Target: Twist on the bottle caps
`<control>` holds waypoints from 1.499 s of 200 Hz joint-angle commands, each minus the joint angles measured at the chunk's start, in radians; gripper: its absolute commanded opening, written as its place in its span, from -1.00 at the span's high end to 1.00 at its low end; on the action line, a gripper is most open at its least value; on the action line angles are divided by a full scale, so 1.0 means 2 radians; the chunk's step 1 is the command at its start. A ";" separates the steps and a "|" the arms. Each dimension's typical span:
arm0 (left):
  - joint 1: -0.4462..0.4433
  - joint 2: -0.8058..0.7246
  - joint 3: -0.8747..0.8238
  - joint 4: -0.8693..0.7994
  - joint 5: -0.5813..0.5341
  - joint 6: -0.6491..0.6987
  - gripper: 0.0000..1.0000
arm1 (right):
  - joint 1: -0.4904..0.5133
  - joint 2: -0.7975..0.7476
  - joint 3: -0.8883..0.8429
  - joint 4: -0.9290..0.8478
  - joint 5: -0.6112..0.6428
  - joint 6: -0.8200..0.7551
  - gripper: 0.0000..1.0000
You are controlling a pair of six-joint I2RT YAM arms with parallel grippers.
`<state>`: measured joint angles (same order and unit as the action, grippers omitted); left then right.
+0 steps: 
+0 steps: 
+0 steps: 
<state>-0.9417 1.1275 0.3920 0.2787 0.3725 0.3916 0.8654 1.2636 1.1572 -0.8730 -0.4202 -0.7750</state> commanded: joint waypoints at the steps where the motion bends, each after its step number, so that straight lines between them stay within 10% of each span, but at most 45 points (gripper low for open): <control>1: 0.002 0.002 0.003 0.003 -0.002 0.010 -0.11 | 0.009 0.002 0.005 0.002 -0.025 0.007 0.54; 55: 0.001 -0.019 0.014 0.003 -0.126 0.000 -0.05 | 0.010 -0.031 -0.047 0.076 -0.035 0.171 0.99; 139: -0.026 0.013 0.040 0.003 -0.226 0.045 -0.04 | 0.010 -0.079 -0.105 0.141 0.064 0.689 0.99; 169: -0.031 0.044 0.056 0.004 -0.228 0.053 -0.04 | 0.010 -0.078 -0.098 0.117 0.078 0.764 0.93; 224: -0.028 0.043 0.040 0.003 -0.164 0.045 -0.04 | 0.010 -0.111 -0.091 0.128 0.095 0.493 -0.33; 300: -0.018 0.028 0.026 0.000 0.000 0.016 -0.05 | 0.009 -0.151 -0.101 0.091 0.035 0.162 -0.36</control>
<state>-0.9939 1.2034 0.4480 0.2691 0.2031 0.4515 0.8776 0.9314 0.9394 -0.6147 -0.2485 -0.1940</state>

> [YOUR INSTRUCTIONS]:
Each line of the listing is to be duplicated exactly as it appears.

> [RESPONSE TO THE TASK]:
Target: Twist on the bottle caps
`<control>` holds waypoints from 1.499 s of 200 Hz joint-angle commands, each minus the joint angles measured at the chunk's start, in radians; gripper: its absolute commanded opening, written as its place in its span, from -1.00 at the span's high end to 1.00 at its low end; on the action line, a gripper is most open at its least value; on the action line angles are divided by a full scale, so 1.0 means 2 radians; the chunk's step 1 is the command at its start. A ";" separates the steps and a "|" the arms. Each dimension's typical span:
arm0 (left):
  - joint 1: -0.4462..0.4433
  - joint 2: -0.8058..0.7246
  - joint 3: -0.8747..0.8238
  - joint 4: -0.8693..0.7994
  - joint 5: -0.5813..0.5341
  - joint 6: -0.6491..0.6987
  - gripper: 0.0000..1.0000
arm1 (right):
  - joint 1: -0.4904..0.5133
  - joint 2: -0.7975..0.7476
  - joint 3: -0.8883..0.8429
  - joint 4: -0.9290..0.8478
  - joint 5: -0.6112..0.6428
  - joint 6: -0.8200..0.7551
  - gripper: 0.0000..1.0000
You are controlling a pair of six-joint I2RT YAM arms with parallel grippers.
`<state>`: measured joint angles (same order and unit as the action, grippers omitted); left then right.
+0 steps: 
+0 steps: 
+0 steps: 
<state>-0.9417 1.1275 0.3920 0.2787 0.3725 0.3916 0.8654 1.2636 1.1572 -0.8730 -0.4202 -0.7750</state> commanded: joint waypoints at the steps where the motion bends, each after its step number, so that straight lines between them stay within 10% of each span, but at most 45 points (gripper low for open): <control>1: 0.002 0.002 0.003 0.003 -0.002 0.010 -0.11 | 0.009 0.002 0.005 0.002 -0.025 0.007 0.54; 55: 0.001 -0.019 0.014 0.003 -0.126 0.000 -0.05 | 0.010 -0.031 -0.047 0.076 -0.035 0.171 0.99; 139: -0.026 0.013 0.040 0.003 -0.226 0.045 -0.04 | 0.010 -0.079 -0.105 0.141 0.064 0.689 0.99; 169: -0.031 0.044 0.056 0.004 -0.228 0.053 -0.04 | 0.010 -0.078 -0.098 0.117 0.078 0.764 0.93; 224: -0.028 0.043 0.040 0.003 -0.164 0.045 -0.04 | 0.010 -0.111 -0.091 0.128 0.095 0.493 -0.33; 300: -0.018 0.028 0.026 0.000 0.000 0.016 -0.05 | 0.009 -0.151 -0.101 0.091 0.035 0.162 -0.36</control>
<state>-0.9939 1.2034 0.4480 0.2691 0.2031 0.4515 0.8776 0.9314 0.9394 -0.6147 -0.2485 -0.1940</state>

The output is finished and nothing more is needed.